* _Exercise prompt_
Copy all of the data that follows without altering a word.

(Stored records)
Content starts

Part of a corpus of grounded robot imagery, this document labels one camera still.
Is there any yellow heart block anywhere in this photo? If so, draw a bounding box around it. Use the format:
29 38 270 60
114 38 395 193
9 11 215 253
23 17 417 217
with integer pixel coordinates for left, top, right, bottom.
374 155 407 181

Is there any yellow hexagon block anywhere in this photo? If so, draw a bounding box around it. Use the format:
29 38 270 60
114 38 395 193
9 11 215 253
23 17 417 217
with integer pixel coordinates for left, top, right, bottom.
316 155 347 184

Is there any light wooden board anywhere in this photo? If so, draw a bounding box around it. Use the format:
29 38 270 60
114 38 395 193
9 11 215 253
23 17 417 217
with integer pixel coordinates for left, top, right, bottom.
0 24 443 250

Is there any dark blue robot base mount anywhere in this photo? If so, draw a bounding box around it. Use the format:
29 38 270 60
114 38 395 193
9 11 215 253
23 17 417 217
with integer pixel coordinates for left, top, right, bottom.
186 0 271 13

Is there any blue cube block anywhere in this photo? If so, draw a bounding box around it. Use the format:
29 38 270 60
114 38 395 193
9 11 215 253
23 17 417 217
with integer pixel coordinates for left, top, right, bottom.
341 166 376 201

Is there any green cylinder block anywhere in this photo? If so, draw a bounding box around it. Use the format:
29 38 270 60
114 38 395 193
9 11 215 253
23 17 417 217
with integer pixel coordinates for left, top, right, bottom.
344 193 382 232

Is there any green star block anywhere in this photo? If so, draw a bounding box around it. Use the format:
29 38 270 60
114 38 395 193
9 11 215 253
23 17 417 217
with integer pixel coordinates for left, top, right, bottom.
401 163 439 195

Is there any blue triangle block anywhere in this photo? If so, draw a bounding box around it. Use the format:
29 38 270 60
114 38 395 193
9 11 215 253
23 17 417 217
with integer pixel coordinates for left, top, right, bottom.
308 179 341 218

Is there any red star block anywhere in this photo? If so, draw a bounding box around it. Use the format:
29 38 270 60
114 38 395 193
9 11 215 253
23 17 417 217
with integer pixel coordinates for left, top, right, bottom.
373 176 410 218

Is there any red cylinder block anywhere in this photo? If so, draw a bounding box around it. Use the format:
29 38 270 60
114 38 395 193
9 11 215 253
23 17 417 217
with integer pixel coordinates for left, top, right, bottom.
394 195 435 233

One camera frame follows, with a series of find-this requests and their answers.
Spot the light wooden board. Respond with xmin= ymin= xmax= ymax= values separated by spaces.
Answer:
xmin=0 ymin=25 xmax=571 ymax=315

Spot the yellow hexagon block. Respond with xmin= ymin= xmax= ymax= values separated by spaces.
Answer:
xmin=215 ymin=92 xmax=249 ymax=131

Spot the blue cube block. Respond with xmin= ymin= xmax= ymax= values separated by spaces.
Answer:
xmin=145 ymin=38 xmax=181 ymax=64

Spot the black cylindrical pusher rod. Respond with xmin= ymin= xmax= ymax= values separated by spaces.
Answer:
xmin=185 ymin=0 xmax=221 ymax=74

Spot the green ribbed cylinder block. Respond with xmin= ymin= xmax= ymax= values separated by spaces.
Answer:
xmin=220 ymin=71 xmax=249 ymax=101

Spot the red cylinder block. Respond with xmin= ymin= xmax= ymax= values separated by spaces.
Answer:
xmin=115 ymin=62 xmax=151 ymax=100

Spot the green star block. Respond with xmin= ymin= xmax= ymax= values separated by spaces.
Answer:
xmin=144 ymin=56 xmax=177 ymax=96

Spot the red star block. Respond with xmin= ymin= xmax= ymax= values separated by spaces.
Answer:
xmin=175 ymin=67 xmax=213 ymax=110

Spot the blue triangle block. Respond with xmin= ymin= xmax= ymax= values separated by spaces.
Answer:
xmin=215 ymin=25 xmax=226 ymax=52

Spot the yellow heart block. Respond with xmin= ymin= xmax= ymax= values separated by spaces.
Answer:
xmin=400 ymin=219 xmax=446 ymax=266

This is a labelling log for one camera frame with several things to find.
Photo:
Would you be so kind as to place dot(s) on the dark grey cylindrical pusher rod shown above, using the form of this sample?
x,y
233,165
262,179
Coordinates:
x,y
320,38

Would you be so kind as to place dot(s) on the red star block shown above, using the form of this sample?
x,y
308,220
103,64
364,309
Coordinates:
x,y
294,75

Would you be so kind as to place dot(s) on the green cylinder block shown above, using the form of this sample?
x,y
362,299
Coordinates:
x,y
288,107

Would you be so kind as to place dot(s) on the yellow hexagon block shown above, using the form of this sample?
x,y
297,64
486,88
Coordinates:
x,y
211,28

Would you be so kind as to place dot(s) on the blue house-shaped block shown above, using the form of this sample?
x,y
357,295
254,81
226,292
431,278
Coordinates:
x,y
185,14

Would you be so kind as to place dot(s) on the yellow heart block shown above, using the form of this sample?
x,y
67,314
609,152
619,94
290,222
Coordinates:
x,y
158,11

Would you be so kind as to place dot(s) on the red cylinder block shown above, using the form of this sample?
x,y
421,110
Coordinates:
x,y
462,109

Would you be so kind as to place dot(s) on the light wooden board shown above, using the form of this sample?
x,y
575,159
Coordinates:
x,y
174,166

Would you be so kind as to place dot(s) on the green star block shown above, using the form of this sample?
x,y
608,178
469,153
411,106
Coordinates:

Content ends

* _Reply to the task_
Part of a corpus of grounded robot imagery, this document labels one camera still.
Is there any yellow heart block anywhere in this photo? If so, draw a bounding box around it. Use the format:
29 38 270 60
114 38 395 193
9 11 215 253
23 17 417 217
with integer pixel coordinates for left, top, right, bottom.
374 155 407 181

Is there any yellow hexagon block anywhere in this photo? If so, draw a bounding box around it. Use the format:
29 38 270 60
114 38 395 193
9 11 215 253
23 17 417 217
with integer pixel coordinates for left, top, right, bottom.
316 155 347 184

Is there any light wooden board anywhere in this photo? If so, draw a bounding box around it. Use the format:
29 38 270 60
114 38 395 193
9 11 215 253
23 17 417 217
with integer pixel coordinates for left, top, right, bottom.
0 24 443 250

Is there any dark blue robot base mount anywhere in this photo? If so, draw a bounding box around it. Use the format:
29 38 270 60
114 38 395 193
9 11 215 253
23 17 417 217
with integer pixel coordinates for left, top, right, bottom.
186 0 271 13

Is there any blue cube block anywhere in this photo? If so, draw a bounding box around it. Use the format:
29 38 270 60
114 38 395 193
9 11 215 253
23 17 417 217
with integer pixel coordinates for left, top, right, bottom.
341 166 376 201

Is there any green cylinder block anywhere in this photo? If so, draw a bounding box around it. Use the format:
29 38 270 60
114 38 395 193
9 11 215 253
23 17 417 217
with integer pixel coordinates for left, top, right, bottom.
344 193 382 232

Is there any green star block anywhere in this photo? If so, draw a bounding box around it. Use the format:
29 38 270 60
114 38 395 193
9 11 215 253
23 17 417 217
with integer pixel coordinates for left, top, right, bottom.
401 163 439 195

Is there any blue triangle block anywhere in this photo? If so, draw a bounding box around it. Use the format:
29 38 270 60
114 38 395 193
9 11 215 253
23 17 417 217
with integer pixel coordinates for left, top, right, bottom.
308 179 341 218

Is there any red star block anywhere in this photo? If so, draw a bounding box around it. Use the format:
29 38 270 60
114 38 395 193
9 11 215 253
23 17 417 217
with integer pixel coordinates for left, top, right, bottom.
373 176 410 218

Is there any red cylinder block anywhere in this photo? If so, draw a bounding box around it. Use the format:
29 38 270 60
114 38 395 193
9 11 215 253
23 17 417 217
with integer pixel coordinates for left, top, right, bottom.
394 195 435 233

One camera frame follows, with a series of find-this requests and their answers.
Spot the light wooden board. Respond with xmin= ymin= xmax= ymax= values separated by spaces.
Answer:
xmin=0 ymin=25 xmax=571 ymax=315

Spot the yellow hexagon block. Respond with xmin= ymin= xmax= ymax= values separated by spaces.
Answer:
xmin=215 ymin=92 xmax=249 ymax=131

Spot the blue cube block. Respond with xmin= ymin= xmax= ymax= values separated by spaces.
Answer:
xmin=145 ymin=38 xmax=181 ymax=64

Spot the black cylindrical pusher rod. Respond with xmin= ymin= xmax= ymax= values separated by spaces.
Answer:
xmin=185 ymin=0 xmax=221 ymax=74

Spot the green ribbed cylinder block. Respond with xmin= ymin= xmax= ymax= values separated by spaces.
Answer:
xmin=220 ymin=71 xmax=249 ymax=101

Spot the red cylinder block. Respond with xmin= ymin= xmax= ymax= values separated by spaces.
Answer:
xmin=115 ymin=62 xmax=151 ymax=100

Spot the green star block. Respond with xmin= ymin= xmax= ymax= values separated by spaces.
Answer:
xmin=144 ymin=56 xmax=177 ymax=96

Spot the red star block. Respond with xmin= ymin= xmax= ymax= values separated by spaces.
Answer:
xmin=175 ymin=67 xmax=213 ymax=110

Spot the blue triangle block. Respond with xmin= ymin= xmax= ymax= values separated by spaces.
Answer:
xmin=215 ymin=25 xmax=226 ymax=52

Spot the yellow heart block. Respond with xmin= ymin= xmax= ymax= values separated by spaces.
Answer:
xmin=400 ymin=219 xmax=446 ymax=266

This is a labelling log for one camera frame with several things to find.
Photo:
Would you be so kind as to place dot(s) on the dark grey cylindrical pusher rod shown above, using the form of this sample?
x,y
233,165
262,179
Coordinates:
x,y
320,38

Would you be so kind as to place dot(s) on the red star block shown above, using the form of this sample?
x,y
308,220
103,64
364,309
Coordinates:
x,y
294,75

Would you be so kind as to place dot(s) on the green cylinder block shown above, using the form of this sample?
x,y
362,299
Coordinates:
x,y
288,107

Would you be so kind as to place dot(s) on the yellow hexagon block shown above, using the form of this sample?
x,y
297,64
486,88
Coordinates:
x,y
211,28

Would you be so kind as to place dot(s) on the blue house-shaped block shown above, using the form of this sample?
x,y
357,295
254,81
226,292
431,278
Coordinates:
x,y
185,14

Would you be so kind as to place dot(s) on the yellow heart block shown above, using the form of this sample?
x,y
67,314
609,152
619,94
290,222
Coordinates:
x,y
158,11

Would you be so kind as to place dot(s) on the red cylinder block shown above, using the form of this sample?
x,y
421,110
Coordinates:
x,y
462,109

Would you be so kind as to place dot(s) on the light wooden board shown above, using the form of this sample?
x,y
575,159
Coordinates:
x,y
174,166

Would you be so kind as to place dot(s) on the green star block shown above, using the form of this sample?
x,y
608,178
469,153
411,106
Coordinates:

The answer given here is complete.